▸ DIRECTIONS: Say how many lines of the listing below hold the string "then", and say nothing else.

▸ RECORDS FOR THIS TASK:

========

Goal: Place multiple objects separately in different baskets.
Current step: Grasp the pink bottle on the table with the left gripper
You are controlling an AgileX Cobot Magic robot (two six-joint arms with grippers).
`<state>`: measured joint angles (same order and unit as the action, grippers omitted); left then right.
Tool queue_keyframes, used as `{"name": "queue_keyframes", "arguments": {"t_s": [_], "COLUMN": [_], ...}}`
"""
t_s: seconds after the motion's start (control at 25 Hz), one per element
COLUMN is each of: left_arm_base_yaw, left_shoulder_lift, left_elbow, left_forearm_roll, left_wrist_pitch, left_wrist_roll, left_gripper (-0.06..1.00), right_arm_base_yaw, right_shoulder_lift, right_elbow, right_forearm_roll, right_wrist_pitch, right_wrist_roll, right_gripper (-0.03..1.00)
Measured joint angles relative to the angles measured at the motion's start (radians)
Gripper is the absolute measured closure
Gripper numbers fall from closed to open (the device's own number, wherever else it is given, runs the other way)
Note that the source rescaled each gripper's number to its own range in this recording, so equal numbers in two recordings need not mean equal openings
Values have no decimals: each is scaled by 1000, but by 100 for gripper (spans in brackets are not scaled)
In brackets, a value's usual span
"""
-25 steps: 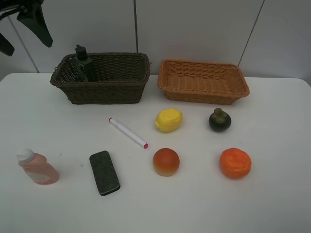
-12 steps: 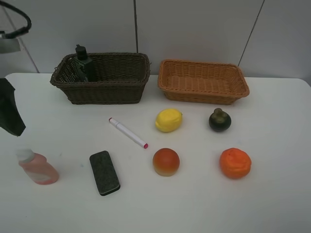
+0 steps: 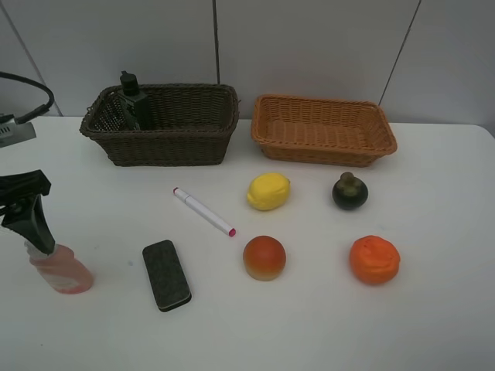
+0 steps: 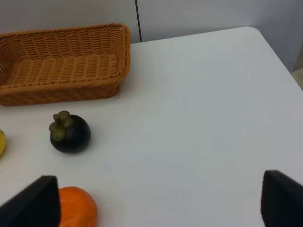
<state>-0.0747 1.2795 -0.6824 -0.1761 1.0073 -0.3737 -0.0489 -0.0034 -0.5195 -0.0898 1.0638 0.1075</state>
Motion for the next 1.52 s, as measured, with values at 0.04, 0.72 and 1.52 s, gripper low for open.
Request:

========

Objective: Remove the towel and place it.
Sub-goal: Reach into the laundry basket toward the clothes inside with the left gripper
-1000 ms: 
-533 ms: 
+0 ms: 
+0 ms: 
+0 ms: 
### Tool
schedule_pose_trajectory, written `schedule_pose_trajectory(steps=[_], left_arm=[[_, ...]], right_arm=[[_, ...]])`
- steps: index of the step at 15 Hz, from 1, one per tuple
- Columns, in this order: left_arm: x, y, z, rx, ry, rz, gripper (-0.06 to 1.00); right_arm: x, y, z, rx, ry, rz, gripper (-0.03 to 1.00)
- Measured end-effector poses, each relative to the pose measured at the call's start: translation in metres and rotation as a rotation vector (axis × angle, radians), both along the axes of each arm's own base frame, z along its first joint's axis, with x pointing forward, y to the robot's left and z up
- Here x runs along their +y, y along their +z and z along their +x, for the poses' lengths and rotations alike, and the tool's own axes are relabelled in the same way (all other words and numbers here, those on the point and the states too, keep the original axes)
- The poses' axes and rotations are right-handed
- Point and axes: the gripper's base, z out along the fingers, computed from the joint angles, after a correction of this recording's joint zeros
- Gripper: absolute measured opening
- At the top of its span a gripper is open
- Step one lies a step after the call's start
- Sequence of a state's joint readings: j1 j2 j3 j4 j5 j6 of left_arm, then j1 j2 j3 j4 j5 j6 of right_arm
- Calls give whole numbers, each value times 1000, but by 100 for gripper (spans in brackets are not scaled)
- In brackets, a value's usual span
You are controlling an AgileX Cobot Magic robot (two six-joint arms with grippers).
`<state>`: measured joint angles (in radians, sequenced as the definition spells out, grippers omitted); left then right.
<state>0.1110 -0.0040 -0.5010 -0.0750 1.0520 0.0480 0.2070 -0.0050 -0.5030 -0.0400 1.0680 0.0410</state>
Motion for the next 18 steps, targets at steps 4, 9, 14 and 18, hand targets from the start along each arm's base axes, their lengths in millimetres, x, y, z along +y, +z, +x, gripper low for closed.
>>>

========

▸ WORKED SOLUTION: 3